Work task: In the material beneath, how many lines contain the word "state"? Give the count alone.

Information supplied:
________________

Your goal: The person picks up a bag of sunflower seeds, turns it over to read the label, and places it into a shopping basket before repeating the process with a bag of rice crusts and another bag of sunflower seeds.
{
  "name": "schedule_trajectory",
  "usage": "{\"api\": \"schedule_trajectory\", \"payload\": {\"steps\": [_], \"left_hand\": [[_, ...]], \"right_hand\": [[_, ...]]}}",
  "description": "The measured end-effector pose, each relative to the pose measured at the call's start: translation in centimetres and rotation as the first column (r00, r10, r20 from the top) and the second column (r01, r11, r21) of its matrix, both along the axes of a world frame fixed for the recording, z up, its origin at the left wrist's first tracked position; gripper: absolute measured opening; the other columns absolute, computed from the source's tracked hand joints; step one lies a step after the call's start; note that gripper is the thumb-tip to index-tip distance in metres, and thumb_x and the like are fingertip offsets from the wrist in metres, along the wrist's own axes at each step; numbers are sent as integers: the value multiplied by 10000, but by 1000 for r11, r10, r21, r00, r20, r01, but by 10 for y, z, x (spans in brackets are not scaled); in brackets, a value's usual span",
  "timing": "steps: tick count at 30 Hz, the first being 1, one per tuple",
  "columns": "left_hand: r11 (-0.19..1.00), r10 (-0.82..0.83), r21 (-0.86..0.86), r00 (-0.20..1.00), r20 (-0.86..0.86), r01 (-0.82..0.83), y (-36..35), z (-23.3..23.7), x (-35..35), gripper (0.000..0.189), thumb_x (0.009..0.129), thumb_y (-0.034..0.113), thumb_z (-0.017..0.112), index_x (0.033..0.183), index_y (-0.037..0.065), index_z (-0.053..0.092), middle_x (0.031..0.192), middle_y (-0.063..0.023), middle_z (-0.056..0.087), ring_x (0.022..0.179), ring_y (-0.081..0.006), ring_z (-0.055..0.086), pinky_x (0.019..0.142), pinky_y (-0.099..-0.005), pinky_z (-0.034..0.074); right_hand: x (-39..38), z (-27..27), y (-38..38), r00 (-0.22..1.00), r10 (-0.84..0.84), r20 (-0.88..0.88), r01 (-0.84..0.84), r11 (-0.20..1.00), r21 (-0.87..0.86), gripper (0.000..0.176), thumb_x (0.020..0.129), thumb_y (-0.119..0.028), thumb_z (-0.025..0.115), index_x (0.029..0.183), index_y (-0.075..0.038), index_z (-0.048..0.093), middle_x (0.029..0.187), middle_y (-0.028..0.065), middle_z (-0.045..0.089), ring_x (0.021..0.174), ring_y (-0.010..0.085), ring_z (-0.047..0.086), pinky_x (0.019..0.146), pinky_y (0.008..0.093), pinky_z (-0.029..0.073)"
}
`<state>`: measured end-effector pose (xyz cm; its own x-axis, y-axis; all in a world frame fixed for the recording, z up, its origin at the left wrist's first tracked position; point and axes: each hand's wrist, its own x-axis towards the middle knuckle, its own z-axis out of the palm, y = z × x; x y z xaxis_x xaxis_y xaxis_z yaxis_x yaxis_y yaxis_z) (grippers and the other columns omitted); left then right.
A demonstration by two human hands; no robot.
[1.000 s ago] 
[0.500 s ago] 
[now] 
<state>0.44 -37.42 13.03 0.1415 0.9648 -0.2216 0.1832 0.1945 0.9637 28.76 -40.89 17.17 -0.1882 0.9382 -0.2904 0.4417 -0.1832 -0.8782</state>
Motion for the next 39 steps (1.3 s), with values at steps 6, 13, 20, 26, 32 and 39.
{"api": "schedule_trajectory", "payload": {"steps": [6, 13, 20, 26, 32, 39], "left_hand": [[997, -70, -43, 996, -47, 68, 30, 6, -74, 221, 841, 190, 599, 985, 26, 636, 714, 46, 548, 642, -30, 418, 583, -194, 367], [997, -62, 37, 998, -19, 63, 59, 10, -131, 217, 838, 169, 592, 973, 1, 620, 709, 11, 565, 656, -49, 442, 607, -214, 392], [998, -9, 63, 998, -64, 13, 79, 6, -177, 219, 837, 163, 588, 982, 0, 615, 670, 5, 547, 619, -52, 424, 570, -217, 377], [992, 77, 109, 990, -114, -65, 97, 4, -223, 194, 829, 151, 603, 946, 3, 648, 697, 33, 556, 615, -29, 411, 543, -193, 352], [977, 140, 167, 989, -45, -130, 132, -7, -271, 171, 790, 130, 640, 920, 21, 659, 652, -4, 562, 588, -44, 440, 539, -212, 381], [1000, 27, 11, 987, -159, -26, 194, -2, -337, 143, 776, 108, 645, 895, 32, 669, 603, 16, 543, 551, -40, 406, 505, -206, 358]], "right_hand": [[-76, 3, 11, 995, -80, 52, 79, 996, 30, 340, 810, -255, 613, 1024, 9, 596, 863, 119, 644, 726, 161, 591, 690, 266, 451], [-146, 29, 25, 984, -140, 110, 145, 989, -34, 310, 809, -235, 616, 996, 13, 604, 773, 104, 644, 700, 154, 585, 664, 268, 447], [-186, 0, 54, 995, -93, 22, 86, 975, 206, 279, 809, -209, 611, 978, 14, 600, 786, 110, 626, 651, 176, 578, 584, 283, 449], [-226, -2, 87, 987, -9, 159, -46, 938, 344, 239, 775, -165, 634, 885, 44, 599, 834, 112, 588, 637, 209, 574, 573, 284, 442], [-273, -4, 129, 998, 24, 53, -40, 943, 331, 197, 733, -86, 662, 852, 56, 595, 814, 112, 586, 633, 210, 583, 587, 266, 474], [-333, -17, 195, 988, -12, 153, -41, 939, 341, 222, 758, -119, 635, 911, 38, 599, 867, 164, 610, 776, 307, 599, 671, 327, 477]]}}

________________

Written response: 2